EMBEDDING_BASE_URL=https://api.openai.com/v1
EMBEDDING_MODEL=text-embedding-3-small
EMBEDDING_API_KEY=sk-...

text-embedding-3-small is 1536-dim and costs roughly $0.0001 per fact embedded ($0.02 per million tokens). For a typical user that's a fraction of a cent per day.

The same env layout works with Groq, Together, Fireworks, Mistral, vLLM, and LM Studio — they all expose /v1/embeddings.

When to run /memory_reembed

After:

  • Turning vector memory on for the first time — backfills every fact that existed before.
  • Switching EMBEDDING_MODEL — vectors from the previous model live in a different number space and are silently ignored. The command re-embeds them under the new model.
  • A long provider outage — facts added while the provider was down are saved without a vector; this catches them up.

The command is a no-op when there's nothing pending, so it's safe to run anytime.

Troubleshooting

fact_search still says mode: "like" after enabling

  • Check the bot logs for [Memory/Embedding] Driver enabled. If it's missing, EMBEDDING_BASE_URL is empty or whitespace.
  • Ensure the bot container can reach the URL: docker compose exec bot wget -qO- $EMBEDDING_BASE_URL/embeddings (you'll get a method-not-allowed 405 when reachable, which is fine — it means the connection works).

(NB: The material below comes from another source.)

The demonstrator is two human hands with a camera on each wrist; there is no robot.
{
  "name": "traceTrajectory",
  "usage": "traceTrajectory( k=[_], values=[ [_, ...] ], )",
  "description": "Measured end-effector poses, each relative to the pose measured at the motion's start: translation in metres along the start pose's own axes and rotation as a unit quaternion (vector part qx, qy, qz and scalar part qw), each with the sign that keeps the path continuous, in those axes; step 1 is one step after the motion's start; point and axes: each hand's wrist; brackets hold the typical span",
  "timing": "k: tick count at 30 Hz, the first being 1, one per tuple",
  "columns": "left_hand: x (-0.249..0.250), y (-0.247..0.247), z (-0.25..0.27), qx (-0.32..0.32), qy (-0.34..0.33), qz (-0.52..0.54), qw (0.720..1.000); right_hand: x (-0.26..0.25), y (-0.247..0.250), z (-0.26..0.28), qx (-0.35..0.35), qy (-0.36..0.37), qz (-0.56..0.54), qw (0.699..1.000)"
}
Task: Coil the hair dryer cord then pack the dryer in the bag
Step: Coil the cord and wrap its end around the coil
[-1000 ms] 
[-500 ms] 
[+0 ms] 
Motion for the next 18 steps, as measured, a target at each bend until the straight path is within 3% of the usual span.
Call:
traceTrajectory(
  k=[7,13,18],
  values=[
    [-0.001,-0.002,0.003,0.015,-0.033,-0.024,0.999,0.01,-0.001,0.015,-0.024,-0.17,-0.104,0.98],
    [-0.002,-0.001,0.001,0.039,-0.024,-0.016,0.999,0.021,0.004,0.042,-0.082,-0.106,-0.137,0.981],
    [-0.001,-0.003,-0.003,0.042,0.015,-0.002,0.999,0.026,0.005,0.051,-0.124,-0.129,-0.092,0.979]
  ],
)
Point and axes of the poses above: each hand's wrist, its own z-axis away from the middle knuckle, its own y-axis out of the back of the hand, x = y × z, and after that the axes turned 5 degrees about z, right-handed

/memory_reembed reports failures

  • Logs include the underlying HTTP status. 401 = bad API key; 429 = rate limited (back off and retry); connection refused = provider down.
  • Failed batches don't roll back successful ones; rerun the command to pick up where it left off.

Privacy warning in logs

If EMBEDDING_BASE_URL is anything other than localhost or host.docker.internal, the bot logs:

[Memory/Embedding] Driver configured to send text to external API at ...

That's correct — every fact you embed (and every search query) is sent to that endpoint as plain text. Use Ollama if you want everything to stay on the box.